**INSTRUCTIONS TO FOLLOW**
Take the entries below and print only the lines from the one with "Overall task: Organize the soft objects" through the one with "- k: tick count", exactly as they stand, both ends included.

**SUPPLIED MATERIAL**

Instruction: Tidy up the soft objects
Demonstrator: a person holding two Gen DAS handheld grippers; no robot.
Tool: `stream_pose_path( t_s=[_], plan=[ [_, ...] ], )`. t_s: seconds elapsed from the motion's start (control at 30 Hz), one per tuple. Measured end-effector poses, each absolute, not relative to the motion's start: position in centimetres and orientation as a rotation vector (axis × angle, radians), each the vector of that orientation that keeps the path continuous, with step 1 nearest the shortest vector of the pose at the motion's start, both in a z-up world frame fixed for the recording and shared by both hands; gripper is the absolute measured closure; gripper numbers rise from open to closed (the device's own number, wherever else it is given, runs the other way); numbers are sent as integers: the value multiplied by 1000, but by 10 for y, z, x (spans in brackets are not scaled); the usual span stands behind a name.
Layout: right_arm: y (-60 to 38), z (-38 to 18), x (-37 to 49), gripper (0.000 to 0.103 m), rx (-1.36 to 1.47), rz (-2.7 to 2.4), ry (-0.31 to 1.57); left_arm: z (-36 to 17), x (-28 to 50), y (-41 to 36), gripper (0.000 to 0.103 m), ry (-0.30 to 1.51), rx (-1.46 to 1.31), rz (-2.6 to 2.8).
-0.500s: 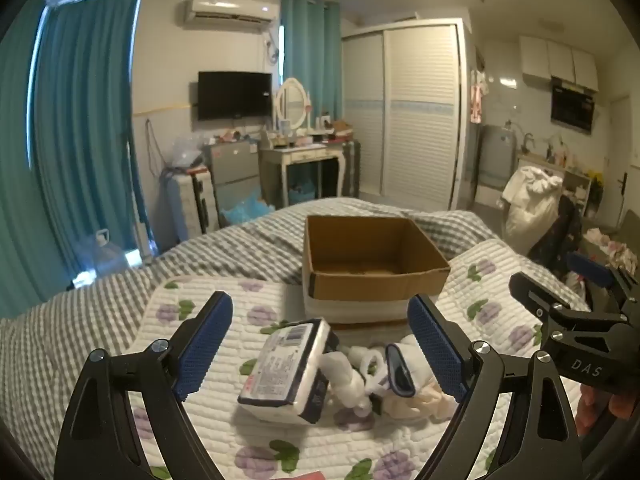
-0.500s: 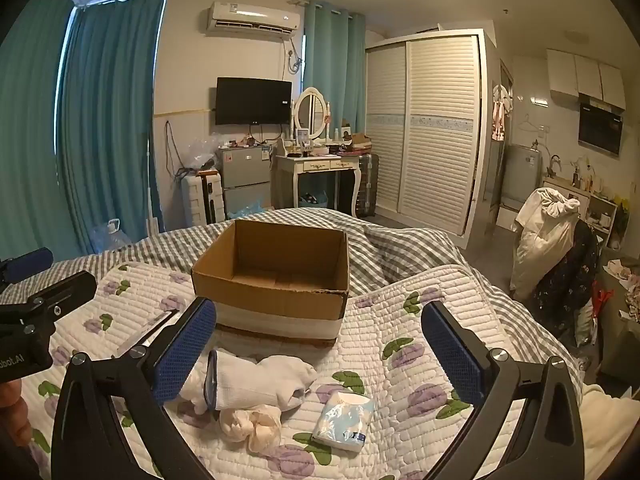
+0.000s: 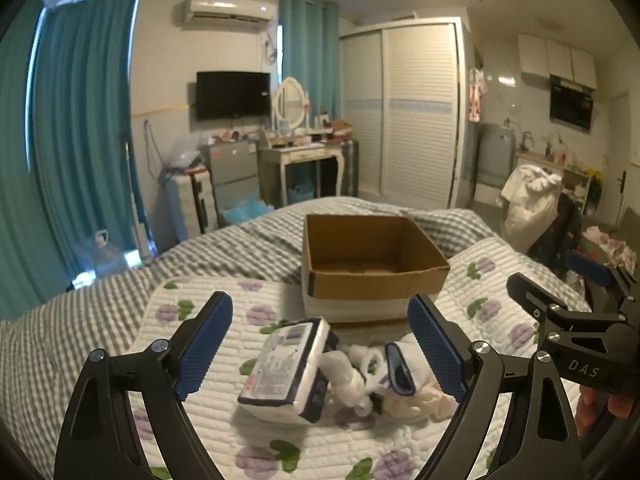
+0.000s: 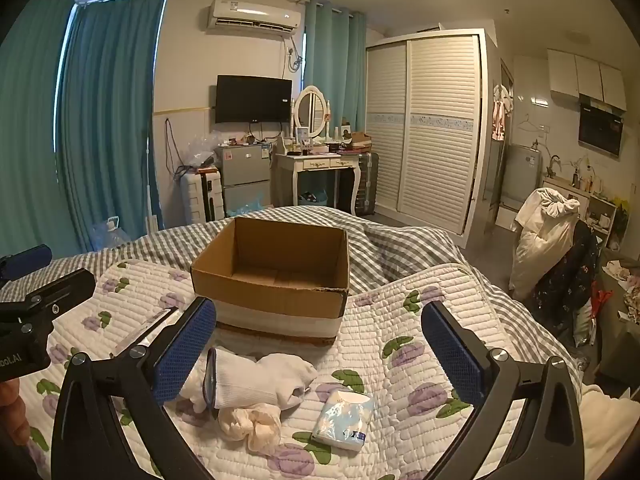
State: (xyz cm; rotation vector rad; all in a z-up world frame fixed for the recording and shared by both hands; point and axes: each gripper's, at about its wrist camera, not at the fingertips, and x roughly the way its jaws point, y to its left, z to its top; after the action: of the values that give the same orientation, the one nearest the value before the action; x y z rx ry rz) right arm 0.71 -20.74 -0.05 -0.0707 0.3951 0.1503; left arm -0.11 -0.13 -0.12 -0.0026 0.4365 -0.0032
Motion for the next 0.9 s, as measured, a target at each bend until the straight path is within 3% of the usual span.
stream_pose_path(
  t_s=[0.9],
  plan=[
    [-203,-1,11,0,-76,149,404,-5,1,0,12,449,-3,-3]
  ],
)
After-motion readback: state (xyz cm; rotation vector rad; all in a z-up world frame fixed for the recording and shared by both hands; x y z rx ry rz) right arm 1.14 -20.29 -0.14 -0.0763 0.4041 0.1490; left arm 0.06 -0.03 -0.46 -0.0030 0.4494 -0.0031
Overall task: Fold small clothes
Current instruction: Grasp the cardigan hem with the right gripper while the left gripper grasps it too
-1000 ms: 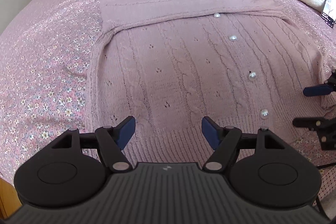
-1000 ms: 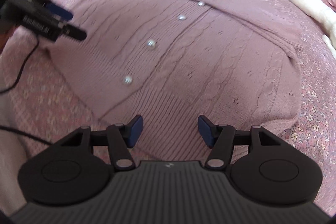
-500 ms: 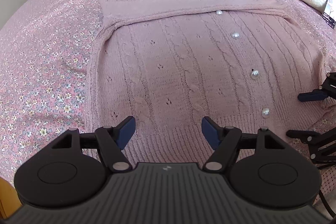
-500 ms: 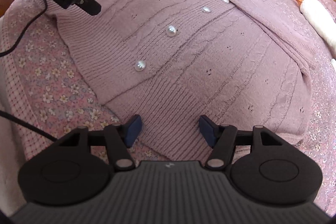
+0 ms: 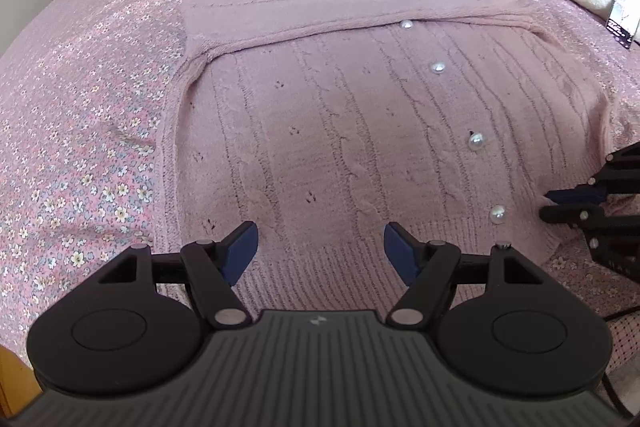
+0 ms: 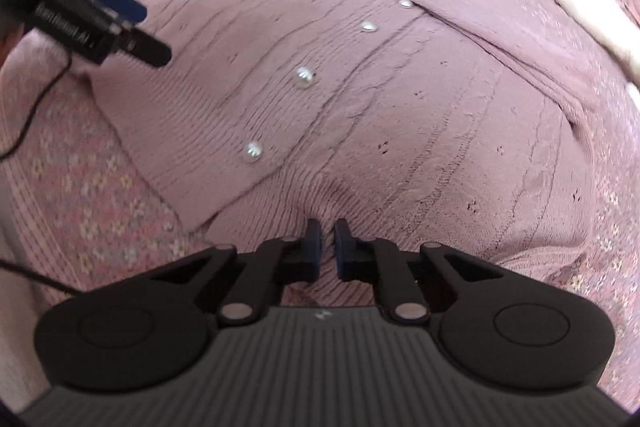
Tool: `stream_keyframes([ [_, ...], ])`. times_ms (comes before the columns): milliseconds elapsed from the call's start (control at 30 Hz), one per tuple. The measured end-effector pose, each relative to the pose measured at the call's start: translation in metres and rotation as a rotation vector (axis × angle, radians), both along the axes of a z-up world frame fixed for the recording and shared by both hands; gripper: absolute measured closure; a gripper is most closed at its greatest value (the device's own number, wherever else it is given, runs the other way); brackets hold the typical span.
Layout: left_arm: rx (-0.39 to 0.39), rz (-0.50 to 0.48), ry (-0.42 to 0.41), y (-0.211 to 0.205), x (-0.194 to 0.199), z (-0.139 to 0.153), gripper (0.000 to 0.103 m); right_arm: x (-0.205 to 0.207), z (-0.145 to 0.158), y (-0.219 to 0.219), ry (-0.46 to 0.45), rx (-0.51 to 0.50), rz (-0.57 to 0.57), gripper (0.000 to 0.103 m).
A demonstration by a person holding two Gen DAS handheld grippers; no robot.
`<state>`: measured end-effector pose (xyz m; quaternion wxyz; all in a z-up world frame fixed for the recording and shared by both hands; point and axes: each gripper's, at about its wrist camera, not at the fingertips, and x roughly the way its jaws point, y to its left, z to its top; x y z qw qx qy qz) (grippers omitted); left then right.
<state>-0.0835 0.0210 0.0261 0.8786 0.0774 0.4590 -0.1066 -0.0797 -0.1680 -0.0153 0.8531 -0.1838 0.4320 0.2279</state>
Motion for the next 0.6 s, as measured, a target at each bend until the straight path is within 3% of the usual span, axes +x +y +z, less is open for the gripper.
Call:
stream_keyframes([
  [400,0.033,-0.149,0.009,-0.023,-0.015,0.0,0.027,0.013,0.008,-0.009,0.012,0.096,-0.083,0.094],
  [600,0.086,-0.234,0.027,-0.038,-0.023,-0.005,0.025,0.017,0.012,-0.013,0.003,0.126,-0.105,0.094],
])
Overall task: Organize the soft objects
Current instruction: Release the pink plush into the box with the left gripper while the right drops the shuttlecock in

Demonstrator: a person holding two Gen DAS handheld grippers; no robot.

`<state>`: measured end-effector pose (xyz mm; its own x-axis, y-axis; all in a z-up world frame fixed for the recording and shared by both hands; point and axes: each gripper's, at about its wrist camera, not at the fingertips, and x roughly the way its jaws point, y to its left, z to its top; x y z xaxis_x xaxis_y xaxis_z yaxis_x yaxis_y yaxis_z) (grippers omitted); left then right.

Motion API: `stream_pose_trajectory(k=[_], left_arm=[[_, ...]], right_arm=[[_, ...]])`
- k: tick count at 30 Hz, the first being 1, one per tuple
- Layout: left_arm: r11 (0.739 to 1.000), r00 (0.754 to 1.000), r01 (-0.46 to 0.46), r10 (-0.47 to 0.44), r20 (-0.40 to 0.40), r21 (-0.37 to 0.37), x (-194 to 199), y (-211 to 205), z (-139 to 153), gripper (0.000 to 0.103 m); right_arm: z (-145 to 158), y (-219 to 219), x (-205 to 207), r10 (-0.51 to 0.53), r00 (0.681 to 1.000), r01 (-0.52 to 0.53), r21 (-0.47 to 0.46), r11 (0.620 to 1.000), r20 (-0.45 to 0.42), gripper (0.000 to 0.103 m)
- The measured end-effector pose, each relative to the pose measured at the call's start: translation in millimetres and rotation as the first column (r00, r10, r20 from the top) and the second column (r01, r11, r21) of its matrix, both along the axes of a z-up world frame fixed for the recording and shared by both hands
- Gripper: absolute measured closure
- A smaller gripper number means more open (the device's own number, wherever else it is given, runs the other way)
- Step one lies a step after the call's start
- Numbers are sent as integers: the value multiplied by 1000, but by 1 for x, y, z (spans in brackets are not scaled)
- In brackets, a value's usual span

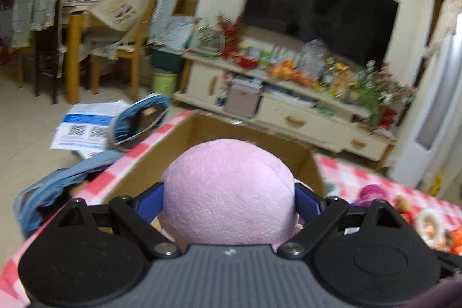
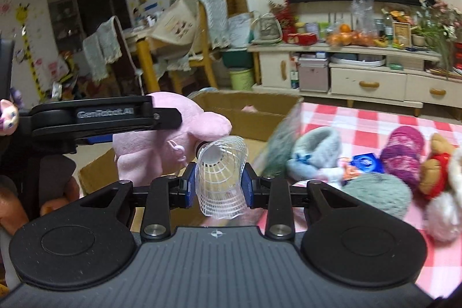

**SOLUTION FOR THIS PROBLEM**
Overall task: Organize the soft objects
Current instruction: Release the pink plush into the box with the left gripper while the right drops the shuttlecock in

Demonstrator: a person holding two Gen DAS handheld grippers; no robot.

`<state>`: measured end-effector pose (xyz mm; its own x-axis, y-axis; all in a z-up world frame fixed for the recording and shared by both hands; point and axes: each gripper's, at about its wrist camera, not at the fingertips, and x roughly the way its jaws point, y to its left, z to its top; x y z xaxis_x xaxis_y xaxis_z yaxis_x yaxis_y yaxis_z) (grippers omitted); left then right.

Motion API: `stream_pose_trajectory(k=[_], left_arm=[[_, ...]], right_arm=[[_, ...]])`
- k: tick count at 30 Hz, the first being 1, one per tuple

That finishes the exercise.